## TASK GOAL:
The number of lines below holding the string "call" is the only answer wanted.

## DATA:
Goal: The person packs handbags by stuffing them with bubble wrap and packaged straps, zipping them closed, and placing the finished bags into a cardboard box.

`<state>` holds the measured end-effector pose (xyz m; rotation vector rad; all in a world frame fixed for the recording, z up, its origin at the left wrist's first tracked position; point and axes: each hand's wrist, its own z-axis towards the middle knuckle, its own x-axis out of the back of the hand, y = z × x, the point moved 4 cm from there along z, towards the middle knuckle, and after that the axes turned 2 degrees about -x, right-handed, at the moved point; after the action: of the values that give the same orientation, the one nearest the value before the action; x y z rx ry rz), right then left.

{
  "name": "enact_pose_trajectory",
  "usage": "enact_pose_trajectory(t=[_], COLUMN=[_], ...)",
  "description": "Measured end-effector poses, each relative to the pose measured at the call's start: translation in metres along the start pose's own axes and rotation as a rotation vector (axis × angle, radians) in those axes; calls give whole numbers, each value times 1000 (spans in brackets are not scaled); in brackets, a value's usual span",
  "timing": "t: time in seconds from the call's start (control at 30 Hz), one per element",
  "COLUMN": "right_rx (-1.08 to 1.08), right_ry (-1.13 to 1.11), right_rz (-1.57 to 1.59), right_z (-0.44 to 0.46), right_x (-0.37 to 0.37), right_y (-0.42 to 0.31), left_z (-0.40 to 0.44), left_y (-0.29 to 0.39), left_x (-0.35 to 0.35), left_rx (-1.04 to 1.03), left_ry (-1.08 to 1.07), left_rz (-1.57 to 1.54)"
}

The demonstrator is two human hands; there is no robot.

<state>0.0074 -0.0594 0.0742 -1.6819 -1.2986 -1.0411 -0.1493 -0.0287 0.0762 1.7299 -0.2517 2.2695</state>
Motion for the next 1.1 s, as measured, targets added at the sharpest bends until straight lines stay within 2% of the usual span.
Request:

## PROBLEM SOLUTION:
2